**About this task:** The response should be the complete listing below, unchanged.

··· Information supplied ···

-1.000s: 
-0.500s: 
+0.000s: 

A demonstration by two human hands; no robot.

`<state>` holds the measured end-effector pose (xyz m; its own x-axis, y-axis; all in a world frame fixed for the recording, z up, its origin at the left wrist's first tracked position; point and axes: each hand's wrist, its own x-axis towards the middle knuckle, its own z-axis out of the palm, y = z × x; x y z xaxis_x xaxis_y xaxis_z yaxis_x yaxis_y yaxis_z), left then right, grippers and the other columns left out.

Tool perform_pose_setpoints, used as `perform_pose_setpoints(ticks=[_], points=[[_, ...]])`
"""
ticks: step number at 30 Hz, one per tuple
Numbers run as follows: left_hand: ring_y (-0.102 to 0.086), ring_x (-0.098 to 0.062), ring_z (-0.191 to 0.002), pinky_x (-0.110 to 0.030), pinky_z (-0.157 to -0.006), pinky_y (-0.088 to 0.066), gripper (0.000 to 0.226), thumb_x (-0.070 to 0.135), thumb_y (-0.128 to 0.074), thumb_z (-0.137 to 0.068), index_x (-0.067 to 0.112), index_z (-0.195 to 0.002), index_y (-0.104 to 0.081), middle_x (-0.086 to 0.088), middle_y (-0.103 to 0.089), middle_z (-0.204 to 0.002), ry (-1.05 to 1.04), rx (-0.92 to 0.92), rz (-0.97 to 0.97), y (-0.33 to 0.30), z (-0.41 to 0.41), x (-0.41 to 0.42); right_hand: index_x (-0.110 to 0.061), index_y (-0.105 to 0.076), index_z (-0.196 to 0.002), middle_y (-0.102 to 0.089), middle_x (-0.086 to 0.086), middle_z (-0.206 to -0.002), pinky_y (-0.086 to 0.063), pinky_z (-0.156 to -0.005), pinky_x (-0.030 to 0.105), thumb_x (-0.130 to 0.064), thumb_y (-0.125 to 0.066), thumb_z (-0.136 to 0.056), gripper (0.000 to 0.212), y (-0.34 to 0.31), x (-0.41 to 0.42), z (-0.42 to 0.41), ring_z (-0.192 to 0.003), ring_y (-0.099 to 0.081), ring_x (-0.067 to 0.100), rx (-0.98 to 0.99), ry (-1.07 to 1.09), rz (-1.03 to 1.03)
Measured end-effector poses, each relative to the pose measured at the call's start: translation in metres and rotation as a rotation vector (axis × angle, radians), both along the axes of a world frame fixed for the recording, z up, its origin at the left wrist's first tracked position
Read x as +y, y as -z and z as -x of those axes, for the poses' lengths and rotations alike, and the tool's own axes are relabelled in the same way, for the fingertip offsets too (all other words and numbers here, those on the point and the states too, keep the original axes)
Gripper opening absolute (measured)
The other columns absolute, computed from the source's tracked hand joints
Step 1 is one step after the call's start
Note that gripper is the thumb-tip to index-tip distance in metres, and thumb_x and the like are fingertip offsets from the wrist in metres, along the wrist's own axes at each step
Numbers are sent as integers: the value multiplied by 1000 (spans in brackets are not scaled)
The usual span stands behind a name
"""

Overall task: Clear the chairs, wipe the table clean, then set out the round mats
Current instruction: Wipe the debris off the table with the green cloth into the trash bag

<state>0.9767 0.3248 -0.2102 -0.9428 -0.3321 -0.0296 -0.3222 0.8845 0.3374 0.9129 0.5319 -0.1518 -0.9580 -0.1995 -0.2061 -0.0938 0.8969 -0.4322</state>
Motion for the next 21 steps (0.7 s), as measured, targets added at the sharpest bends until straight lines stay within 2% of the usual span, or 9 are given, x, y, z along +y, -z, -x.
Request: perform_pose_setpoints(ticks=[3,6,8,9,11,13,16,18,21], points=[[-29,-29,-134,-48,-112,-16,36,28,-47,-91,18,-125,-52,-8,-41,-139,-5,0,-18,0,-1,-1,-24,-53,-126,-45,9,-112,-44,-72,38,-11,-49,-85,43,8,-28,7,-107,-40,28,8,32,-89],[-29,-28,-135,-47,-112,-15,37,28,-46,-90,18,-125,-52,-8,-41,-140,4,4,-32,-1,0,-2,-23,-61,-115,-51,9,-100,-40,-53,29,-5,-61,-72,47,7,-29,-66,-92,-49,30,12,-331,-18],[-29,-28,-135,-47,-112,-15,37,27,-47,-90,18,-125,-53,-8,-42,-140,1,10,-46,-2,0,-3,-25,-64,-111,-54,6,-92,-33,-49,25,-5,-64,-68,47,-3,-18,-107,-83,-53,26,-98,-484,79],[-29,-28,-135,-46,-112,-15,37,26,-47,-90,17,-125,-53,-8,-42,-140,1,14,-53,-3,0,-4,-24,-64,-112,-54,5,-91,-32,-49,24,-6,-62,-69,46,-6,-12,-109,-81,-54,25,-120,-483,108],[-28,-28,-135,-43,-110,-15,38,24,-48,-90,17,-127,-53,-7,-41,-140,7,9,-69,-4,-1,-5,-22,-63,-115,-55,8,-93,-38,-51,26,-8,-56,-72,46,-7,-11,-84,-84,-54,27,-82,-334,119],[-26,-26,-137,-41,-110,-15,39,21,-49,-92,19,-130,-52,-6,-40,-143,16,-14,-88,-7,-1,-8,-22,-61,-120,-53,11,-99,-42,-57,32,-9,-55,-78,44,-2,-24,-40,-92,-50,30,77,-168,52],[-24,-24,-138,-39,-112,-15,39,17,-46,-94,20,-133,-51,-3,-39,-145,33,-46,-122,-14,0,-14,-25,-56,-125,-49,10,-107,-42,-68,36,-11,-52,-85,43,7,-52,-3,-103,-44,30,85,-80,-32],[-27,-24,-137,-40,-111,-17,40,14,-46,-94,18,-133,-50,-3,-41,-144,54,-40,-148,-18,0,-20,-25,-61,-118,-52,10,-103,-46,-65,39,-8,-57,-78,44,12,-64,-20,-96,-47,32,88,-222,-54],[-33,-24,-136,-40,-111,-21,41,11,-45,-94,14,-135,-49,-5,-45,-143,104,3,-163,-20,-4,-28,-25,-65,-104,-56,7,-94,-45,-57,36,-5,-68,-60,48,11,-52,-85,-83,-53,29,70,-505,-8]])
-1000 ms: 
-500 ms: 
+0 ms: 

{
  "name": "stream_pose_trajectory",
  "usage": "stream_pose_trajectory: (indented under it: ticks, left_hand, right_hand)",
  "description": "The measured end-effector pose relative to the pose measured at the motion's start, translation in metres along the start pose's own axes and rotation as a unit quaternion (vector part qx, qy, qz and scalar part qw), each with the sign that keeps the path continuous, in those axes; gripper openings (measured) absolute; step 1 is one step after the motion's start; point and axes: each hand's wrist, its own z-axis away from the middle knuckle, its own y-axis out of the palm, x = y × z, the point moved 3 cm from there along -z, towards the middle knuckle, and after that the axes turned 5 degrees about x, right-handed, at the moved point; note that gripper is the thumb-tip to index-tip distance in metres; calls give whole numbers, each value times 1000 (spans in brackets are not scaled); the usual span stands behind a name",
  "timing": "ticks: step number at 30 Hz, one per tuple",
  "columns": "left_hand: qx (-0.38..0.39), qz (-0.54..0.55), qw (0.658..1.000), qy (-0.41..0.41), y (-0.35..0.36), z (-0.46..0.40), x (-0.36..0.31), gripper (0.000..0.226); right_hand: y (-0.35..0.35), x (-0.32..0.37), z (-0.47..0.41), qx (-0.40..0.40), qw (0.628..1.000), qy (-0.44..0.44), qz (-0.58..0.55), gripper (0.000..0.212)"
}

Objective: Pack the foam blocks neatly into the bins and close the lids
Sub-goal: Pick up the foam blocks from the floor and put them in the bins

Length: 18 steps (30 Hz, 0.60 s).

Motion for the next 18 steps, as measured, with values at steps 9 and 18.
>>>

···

**Result of the exercise:**
-1.000s: 
-0.500s: 
+0.000s: 

A demonstration by two human hands; no robot.

`<state>` holds the measured end-effector pose (xyz m; its own x-axis, y-axis; all in a world frame fixed for the recording, z up, its origin at the left wrist's first tracked position; point and axes: each hand's wrist, its own x-axis towards the middle knuckle, its own z-axis out of the palm, y = z × x; x y z xaxis_x xaxis_y xaxis_z yaxis_x yaxis_y yaxis_z), left then right, grippers and the other columns left out.

Tool perform_pose_setpoints, used as `perform_pose_setpoints(ticks=[_], points=[[_, ...]])`
"""
ticks: step number at 30 Hz, one per tuple
Numbers run as follows: left_hand: ring_y (-0.102 to 0.086), ring_x (-0.098 to 0.062), ring_z (-0.191 to 0.002), pinky_x (-0.110 to 0.030), pinky_z (-0.157 to -0.006), pinky_y (-0.088 to 0.066), gripper (0.000 to 0.226), thumb_x (-0.070 to 0.135), thumb_y (-0.128 to 0.074), thumb_z (-0.137 to 0.068), index_x (-0.067 to 0.112), index_z (-0.195 to 0.002), index_y (-0.104 to 0.081), middle_x (-0.086 to 0.088), middle_y (-0.103 to 0.089), middle_z (-0.204 to 0.002), ry (-1.05 to 1.04), rx (-0.92 to 0.92), rz (-0.97 to 0.97), y (-0.33 to 0.30), z (-0.41 to 0.41), x (-0.41 to 0.42); right_hand: index_x (-0.110 to 0.061), index_y (-0.105 to 0.076), index_z (-0.196 to 0.002), middle_y (-0.102 to 0.089), middle_x (-0.086 to 0.086), middle_z (-0.206 to -0.002), pinky_y (-0.086 to 0.063), pinky_z (-0.156 to -0.005), pinky_x (-0.030 to 0.105), thumb_x (-0.130 to 0.064), thumb_y (-0.125 to 0.066), thumb_z (-0.136 to 0.056), gripper (0.000 to 0.212), y (-0.34 to 0.31), x (-0.41 to 0.42), z (-0.42 to 0.41), ring_z (-0.192 to 0.003), ring_y (-0.099 to 0.081), ring_x (-0.067 to 0.100), rx (-0.98 to 0.99), ry (-1.07 to 1.09), rz (-1.03 to 1.03)
Measured end-effector poses, each relative to the pose measured at the call's start: translation in metres and rotation as a rotation vector (axis × angle, radians), both along the axes of a world frame fixed for the recording, z up, its origin at the left wrist's first tracked position
Read x as +y, y as -z and z as -x of those axes, for the poses' lengths and rotations alike, and the tool's own axes are relabelled in the same way, for the fingertip offsets too (all other words and numbers here, those on the point and the states too, keep the original axes)
Gripper opening absolute (measured)
The other columns absolute, computed from the source's tracked hand joints
Step 1 is one step after the call's start
Note that gripper is the thumb-tip to index-tip distance in metres, and thumb_x and the like are fingertip offsets from the wrist in metres, along the wrist's own axes at each step
Numbers are sent as integers: the value multiplied by 1000 (spans in brackets are not scaled)
The usual span stands behind a name
"""

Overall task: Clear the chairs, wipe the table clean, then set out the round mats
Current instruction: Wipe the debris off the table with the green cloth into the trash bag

<state>0.9767 0.3248 -0.2102 -0.9428 -0.3321 -0.0296 -0.3222 0.8845 0.3374 0.9129 0.5319 -0.1518 -0.9580 -0.1995 -0.2061 -0.0938 0.8969 -0.4322</state>
Motion for the next 21 steps (0.7 s), as measured, targets added at the sharpest bends until straight lines stay within 2% of the usual span, or 9 are given, x, y, z along +y, -z, -x.
Request: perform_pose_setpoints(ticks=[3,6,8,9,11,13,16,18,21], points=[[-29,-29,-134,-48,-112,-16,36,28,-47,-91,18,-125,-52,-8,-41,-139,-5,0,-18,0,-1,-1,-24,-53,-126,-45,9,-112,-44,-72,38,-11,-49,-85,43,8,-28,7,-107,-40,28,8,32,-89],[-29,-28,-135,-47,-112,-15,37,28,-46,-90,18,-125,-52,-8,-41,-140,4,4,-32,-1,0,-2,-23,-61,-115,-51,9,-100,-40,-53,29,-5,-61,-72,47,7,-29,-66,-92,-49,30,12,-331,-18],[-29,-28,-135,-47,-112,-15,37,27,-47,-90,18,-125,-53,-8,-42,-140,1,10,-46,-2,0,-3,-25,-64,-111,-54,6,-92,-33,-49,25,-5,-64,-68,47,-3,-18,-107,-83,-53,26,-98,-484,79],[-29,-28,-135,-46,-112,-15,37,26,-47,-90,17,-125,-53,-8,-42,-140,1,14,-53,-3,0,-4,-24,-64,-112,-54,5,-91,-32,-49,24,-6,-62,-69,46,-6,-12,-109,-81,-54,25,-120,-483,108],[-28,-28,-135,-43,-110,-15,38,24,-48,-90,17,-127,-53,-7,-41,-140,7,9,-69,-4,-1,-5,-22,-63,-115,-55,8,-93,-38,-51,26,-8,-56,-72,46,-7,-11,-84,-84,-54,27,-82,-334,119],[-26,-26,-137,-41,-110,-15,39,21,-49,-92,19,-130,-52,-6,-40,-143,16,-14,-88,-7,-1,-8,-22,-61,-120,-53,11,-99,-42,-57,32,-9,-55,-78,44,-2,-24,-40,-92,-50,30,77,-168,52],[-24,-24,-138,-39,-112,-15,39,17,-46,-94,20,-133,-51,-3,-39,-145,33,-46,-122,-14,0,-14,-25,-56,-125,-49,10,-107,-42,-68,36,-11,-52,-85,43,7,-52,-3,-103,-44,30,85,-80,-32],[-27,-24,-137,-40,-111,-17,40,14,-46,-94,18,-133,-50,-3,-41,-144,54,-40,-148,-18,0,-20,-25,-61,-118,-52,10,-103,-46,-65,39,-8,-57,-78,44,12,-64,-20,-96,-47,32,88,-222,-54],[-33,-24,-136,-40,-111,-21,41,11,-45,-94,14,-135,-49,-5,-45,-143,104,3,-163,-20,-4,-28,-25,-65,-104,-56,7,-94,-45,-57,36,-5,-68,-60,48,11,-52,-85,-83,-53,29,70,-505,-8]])
-1000 ms: 
-500 ms: 
+0 ms: 

{
  "name": "stream_pose_trajectory",
  "usage": "stream_pose_trajectory: (indented under it: ticks, left_hand, right_hand)",
  "description": "The measured end-effector pose relative to the pose measured at the motion's start, translation in metres along the start pose's own axes and rotation as a unit quaternion (vector part qx, qy, qz and scalar part qw), each with the sign that keeps the path continuous, in those axes; gripper openings (measured) absolute; step 1 is one step after the motion's start; point and axes: each hand's wrist, its own z-axis away from the middle knuckle, its own y-axis out of the palm, x = y × z, the point moved 3 cm from there along -z, towards the middle knuckle, and after that the axes turned 5 degrees about x, right-handed, at the moved point; note that gripper is the thumb-tip to index-tip distance in metres; calls give whole numbers, each value times 1000 (spans in brackets are not scaled); the usual span stands behind a name",
  "timing": "ticks: step number at 30 Hz, one per tuple",
  "columns": "left_hand: qx (-0.38..0.39), qz (-0.54..0.55), qw (0.658..1.000), qy (-0.41..0.41), y (-0.35..0.36), z (-0.46..0.40), x (-0.36..0.31), gripper (0.000..0.226); right_hand: y (-0.35..0.35), x (-0.32..0.37), z (-0.47..0.41), qx (-0.40..0.40), qw (0.628..1.000), qy (-0.44..0.44), qz (-0.58..0.55), gripper (0.000..0.212)"
}

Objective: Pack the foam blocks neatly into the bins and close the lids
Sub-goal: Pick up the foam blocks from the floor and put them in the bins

Length: 18 steps (30 Hz, 0.60 s).

Motion for the next 18 steps, as measured, with values at steps 9 and 18.
>>>

This is the complete output.